Required reading: Chapter 15, 16, and 17
- Programs perform input/output through devices that interact with the real world. An electronic device controller typically controls the device. The controller is connected through a bus to the rest of the computer (processor and memory). By programming the controller, a program on the processor can control the device. Typically the software to control the device is divided in two pieces: the device-independent software and the device-dependent software, the driver.
- Interface issues:
- UNIX devices in general fall in two categories: block devices (e.g., disk) and character devices (e.g., terminal, printer). Block devices break bytes up into blocks. Character devices represent a continuous stream of bytes.
- Names for devices allow users to interact with devices (e.g.,
mount /dev/rk0 /mnt). For example,
/dev/rk0 specifies the i-node for a special file. the i-node contains a major device number and a minor number. The major device number indexes into bdevsw (block device) or cdevsw (character device). The minor number indexes into an array within that device driver (if there are multiple devices of the same type).
- The driver can access the driver either has through special memory locations (memory-mapped I/O) or with reserved instructions. Most common today is memory-mapped I/O.
- The device works in parallel with the main processor. Therefore, the processor and controller need a way to coordinate. The two main styles for coordination are polling and interrupts.
- Many computers support DMA (direct-memory access) for larger data transfers between device and memory. This allows a device to transfer data from device to memory (and vice versa) without the CPU's involvement. DMA reduces the load on the CPU and makes better use of the bus.
- Writing software for device drivers is challenging:
- devices are designed by hardware designers
- concurrency within driver (e.g., interrupt handler). typically addressed by disabling and enabling interrupts carefully.
- concurrency between driver and device. typically addressed by ensuring that each register has only one writer.
- potential for deadlock
- address translation
- Buffer Cache. Disk I/O is slow compared to CPU. The fastest I/O is the one you don't do; thus, cache data blocks in main memory. Buffer cache design issues:
- Division of memory between programs and buffer cache.
- Replacement policy. LRU, MRU, etc.
- Write behind or not? Benefit: delays writes, which may provide write absorption (multiple writes to same block result in one I/O operations). Write behind, unfortunately, opens the window for system failures. Write behind also introduces additional concurrency (e.g., a read request may have to wait until a dirty buffer has been written out).
- Asynchronous operations. Can caller of operations on the buffer cache proceed while the buffer cache is performing the requested operation?
V6 code examples
- Device driver: RK. Salient properties: 1,228,800 words, 10msec track-to-track seek, 85 msec worst case.
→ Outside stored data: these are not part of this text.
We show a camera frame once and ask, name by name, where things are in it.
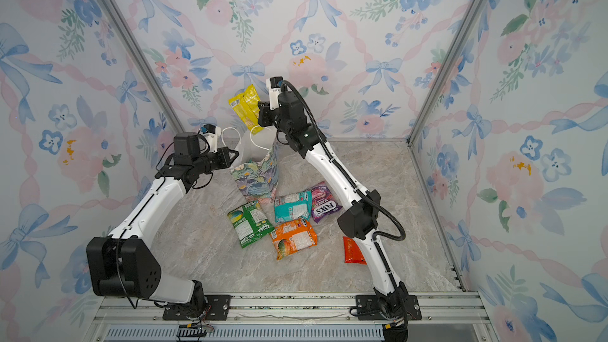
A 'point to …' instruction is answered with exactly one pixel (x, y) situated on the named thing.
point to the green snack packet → (249, 223)
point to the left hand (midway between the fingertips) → (239, 150)
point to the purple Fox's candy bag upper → (323, 202)
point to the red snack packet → (351, 252)
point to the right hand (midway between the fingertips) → (257, 101)
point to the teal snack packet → (293, 207)
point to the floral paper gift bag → (255, 169)
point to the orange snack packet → (291, 237)
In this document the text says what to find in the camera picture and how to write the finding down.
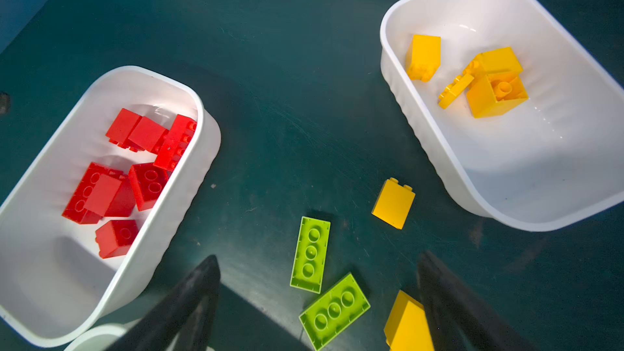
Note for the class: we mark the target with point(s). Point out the white tray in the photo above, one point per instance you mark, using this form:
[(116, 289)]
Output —
[(54, 284), (547, 164), (101, 337)]

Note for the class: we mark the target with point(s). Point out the yellow upturned small brick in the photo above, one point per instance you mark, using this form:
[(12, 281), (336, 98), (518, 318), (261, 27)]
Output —
[(453, 90)]

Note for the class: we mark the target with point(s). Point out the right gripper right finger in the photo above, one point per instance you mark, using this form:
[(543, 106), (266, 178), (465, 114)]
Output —
[(457, 317)]

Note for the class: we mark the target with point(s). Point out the yellow brick pair centre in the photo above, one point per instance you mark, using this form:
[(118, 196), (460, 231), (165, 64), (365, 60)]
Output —
[(494, 95)]

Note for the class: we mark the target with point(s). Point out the red long brick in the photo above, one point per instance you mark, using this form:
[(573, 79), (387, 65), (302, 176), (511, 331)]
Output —
[(175, 143)]

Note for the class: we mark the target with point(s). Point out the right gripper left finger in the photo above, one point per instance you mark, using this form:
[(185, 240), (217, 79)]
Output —
[(184, 318)]

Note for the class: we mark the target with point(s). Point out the red brick back top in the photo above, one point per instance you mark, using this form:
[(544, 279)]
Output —
[(148, 135)]

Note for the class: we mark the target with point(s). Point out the red square brick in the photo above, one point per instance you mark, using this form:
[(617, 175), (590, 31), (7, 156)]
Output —
[(148, 182)]

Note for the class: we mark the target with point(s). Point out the red small brick low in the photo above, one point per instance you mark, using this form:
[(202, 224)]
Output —
[(115, 238)]

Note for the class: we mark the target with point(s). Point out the white tray left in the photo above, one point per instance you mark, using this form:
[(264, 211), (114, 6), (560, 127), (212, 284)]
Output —
[(54, 284)]

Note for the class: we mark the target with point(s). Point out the green brick low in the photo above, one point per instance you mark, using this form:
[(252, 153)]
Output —
[(310, 255), (330, 314)]

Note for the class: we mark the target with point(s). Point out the white tray front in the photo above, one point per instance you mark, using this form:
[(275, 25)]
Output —
[(101, 337)]

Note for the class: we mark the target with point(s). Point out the white tray back right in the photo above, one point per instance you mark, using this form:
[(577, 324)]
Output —
[(547, 164)]

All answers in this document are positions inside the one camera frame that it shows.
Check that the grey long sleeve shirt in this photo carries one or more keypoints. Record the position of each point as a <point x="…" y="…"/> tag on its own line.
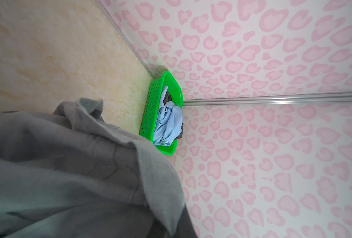
<point x="70" y="175"/>

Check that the green plastic basket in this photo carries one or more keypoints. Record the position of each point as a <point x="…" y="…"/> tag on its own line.
<point x="152" y="106"/>

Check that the light blue shirt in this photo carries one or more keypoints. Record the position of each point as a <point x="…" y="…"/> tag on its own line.
<point x="168" y="120"/>

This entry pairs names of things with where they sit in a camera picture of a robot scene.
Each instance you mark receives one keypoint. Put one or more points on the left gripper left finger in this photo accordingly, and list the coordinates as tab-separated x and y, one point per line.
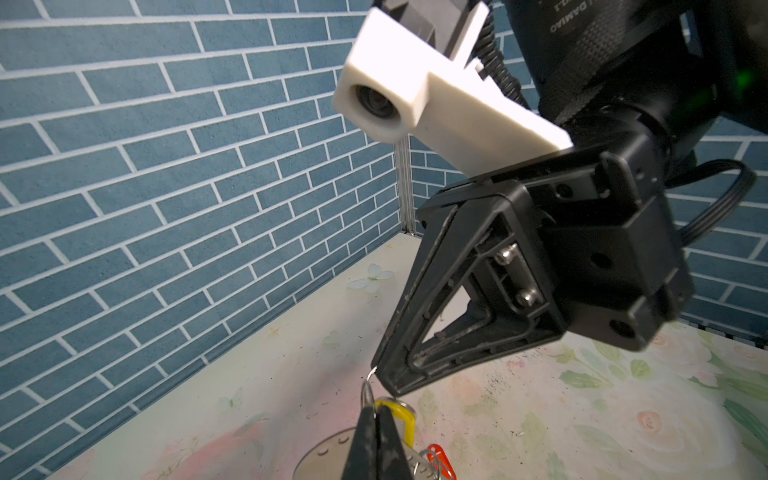
361	462

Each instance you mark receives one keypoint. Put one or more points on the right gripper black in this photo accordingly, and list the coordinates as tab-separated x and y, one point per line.
580	242

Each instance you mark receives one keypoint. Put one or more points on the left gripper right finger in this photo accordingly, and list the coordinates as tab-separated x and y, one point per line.
392	463

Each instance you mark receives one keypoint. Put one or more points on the key with red tag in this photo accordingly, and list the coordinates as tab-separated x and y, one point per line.
438	459

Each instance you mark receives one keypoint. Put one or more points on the key with yellow tag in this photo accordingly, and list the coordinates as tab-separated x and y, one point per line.
404	417

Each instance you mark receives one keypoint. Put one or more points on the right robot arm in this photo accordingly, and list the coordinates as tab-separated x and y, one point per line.
663	69

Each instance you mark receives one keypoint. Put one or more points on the right corner aluminium post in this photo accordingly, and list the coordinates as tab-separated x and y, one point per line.
404	186

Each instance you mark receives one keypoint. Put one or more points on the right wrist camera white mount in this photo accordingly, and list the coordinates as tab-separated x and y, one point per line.
410	72

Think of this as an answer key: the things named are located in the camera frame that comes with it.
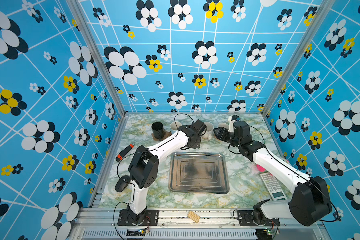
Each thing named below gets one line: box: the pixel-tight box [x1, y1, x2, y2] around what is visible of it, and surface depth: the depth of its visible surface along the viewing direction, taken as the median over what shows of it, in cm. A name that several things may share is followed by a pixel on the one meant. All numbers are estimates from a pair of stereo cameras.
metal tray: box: [168, 152, 230, 194], surface depth 95 cm
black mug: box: [151, 121, 166, 140], surface depth 101 cm
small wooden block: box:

Compare with today disks? What improved most capacity or seek time? (Answer: capacity!)
Driver fits in 3 pages of code.
- Does the PDP-11 use memory mapped I/O? (Yes, device is accessed through the address RKADDR).
- How is the device controlled? Through the registers ds (driver status), er (error), cs (control status), wc (word count), ba (disk address), and da (data buffer).
- Concurrency control between processor and device controller: if bit 7 is set in cs, the driver is allowed to manipulate the registers; otherwise, the controller has control. the processor indicates that the controller should take control through bit 0 (GO). the driver caches this information in d_active.
- Concurrency control within driver: spl5().
- Polling versus interrupts: bit 6 says whether to issue an interrupt or not on completion of a command.
- Does device use physical addresses or virtual addresses? (Answer: physical addresses.)
- How are block numbers translated to disk location? (Answer: rkaddr).
- Buffer cache. v6 keeps a cache of NBUF buffers, which each contain one block. The buffer flags include: B_DONE (I/O operation has completed), B_BUSY (in use by a device), B_WANTED (another threads wants this buffer), B_ASYNC (buffer is used in an asynchronous operation), B_DELWRI (don't write buffer until it leaves the free list), and B_ERROR (I/O operation aborted). Are these flags non exclusive? (No, multiple can be set at the same time, but many combinations are not possible.)
Detailed buffer cache notes:
- If only one application is running, can it use all available memory for buffer cache? (No: buffer cache has a fixed size.)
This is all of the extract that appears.